The Correct Option is C

Concept: For a thin lens, the lens formula is \[ \frac{1}{v}-\frac{1}{u}=\frac{1}{f} \] where • \(u\) = object distance • \(v\) = image distance • \(f\) = focal length The image formed by the first lens acts as the object for the second lens.
Step 1: Image formed by the first lens. For first lens: \[ u = -15\,\text{cm}, \qquad f = +10\,\text{cm} \] Using lens formula \[ \frac{1}{v}-\frac{1}{u}=\frac{1}{f} \] \[ \frac{1}{v}-\frac{1}{-15}=\frac{1}{10} \] \[ \frac{1}{v}+\frac{1}{15}=\frac{1}{10} \] \[ \frac{1}{v}=\frac{1}{10}-\frac{1}{15} \] \[ \frac{1}{v}=\frac{3-2}{30} \] \[ \frac{1}{v}=\frac{1}{30} \] \[ v=30\,\text{cm} \] Thus the first image is \(30\,\text{cm}\) to the right of the first lens.
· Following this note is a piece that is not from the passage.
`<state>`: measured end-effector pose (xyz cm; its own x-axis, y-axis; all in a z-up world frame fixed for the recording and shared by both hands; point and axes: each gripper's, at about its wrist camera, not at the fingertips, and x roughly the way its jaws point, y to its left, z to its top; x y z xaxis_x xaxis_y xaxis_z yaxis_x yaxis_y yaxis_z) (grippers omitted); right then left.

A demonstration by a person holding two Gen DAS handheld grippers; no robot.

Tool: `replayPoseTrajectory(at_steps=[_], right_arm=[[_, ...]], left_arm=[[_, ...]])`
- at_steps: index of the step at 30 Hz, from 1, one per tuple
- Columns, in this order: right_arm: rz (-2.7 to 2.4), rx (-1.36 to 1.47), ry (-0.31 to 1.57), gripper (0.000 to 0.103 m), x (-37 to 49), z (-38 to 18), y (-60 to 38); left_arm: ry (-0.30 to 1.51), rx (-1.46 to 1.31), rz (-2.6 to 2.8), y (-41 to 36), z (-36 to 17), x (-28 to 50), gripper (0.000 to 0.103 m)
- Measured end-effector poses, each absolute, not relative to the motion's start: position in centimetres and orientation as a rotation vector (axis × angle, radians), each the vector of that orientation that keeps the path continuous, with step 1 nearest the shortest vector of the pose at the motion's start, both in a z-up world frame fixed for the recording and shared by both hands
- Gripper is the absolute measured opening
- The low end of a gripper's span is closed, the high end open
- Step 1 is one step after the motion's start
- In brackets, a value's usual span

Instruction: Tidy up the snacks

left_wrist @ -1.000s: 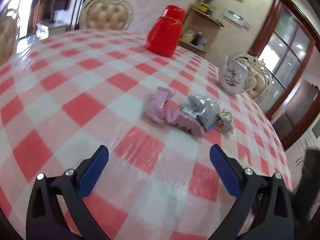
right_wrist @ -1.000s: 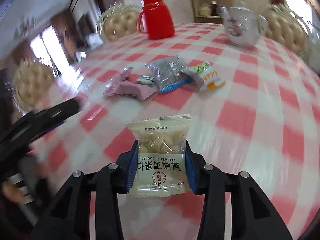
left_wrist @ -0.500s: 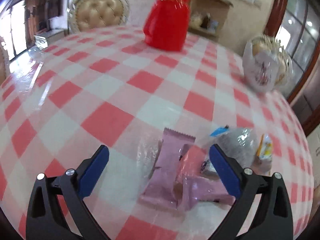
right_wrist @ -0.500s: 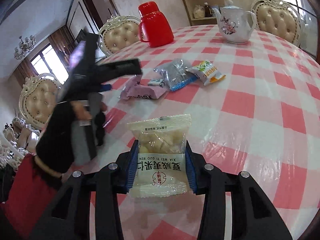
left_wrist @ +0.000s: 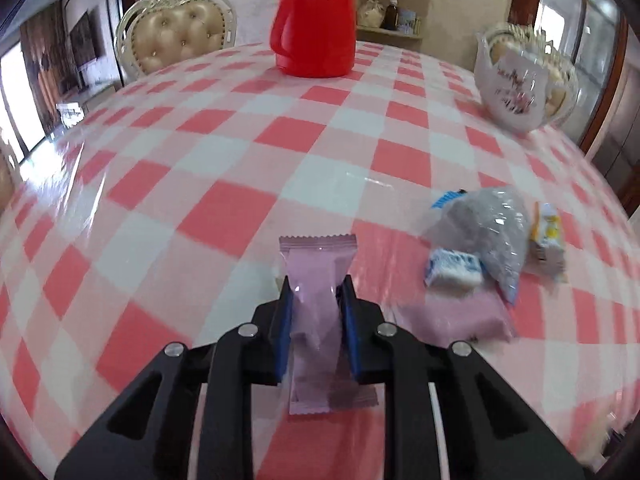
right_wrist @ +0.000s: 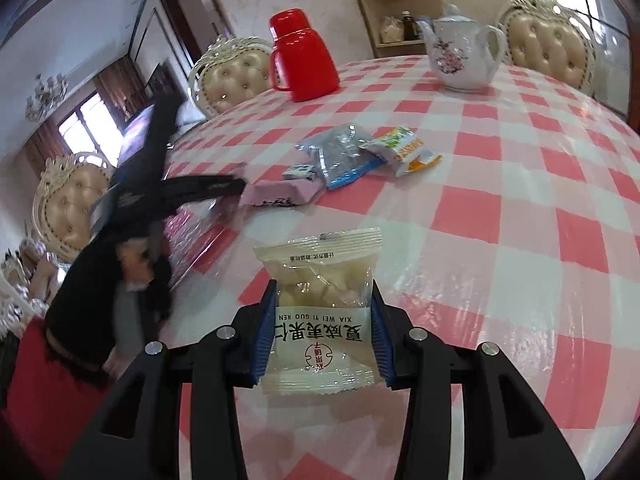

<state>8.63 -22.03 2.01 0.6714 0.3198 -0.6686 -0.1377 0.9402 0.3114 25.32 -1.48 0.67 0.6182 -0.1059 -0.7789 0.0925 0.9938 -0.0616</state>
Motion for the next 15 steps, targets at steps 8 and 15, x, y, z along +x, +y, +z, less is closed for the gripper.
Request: replayPoseTrajectory(at_steps=[8, 15], right_arm=[[0.261, 0.303, 0.775, 0.042, 8.4, 2.3, -23.2], [0.274, 0.315, 0.760, 0.042, 6.4, 2.3, -22.7]], left_arm=[[0.809, -0.050, -0.125, -0.9, 2.4, 15.0, 0.022], [0.746, -0.109, -0.190, -0.7, 2.9, 7.6, 0.024]])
Step 2: Object distance for the second lens. Distance between lenses \(=15\,\text{cm}\). Hence the image formed by the first lens lies \[ 30-15=15\,\text{cm} \] to the right of the second lens. Thus for the second lens \[ u=+15\,\text{cm} \] \[ f=+15\,\text{cm} \]
Step 3: Image formed by the second lens. Using lens formula \[ \frac{1}{v}-\frac{1}{u}=\frac{1}{f} \] \[ \frac{1}{v}-\frac{1}{15}=\frac{1}{15} \] \[ \frac{1}{v}=\frac{1}{15}+\frac{1}{15} \] \[ \frac{1}{v}=\frac{2}{15} \] \[ v=\frac{15}{2} \] \[ v=7.5\,\text{cm} \] Thus the final image is \[ \boxed{7.5\,\text{cm}} \] to the right of the second lens.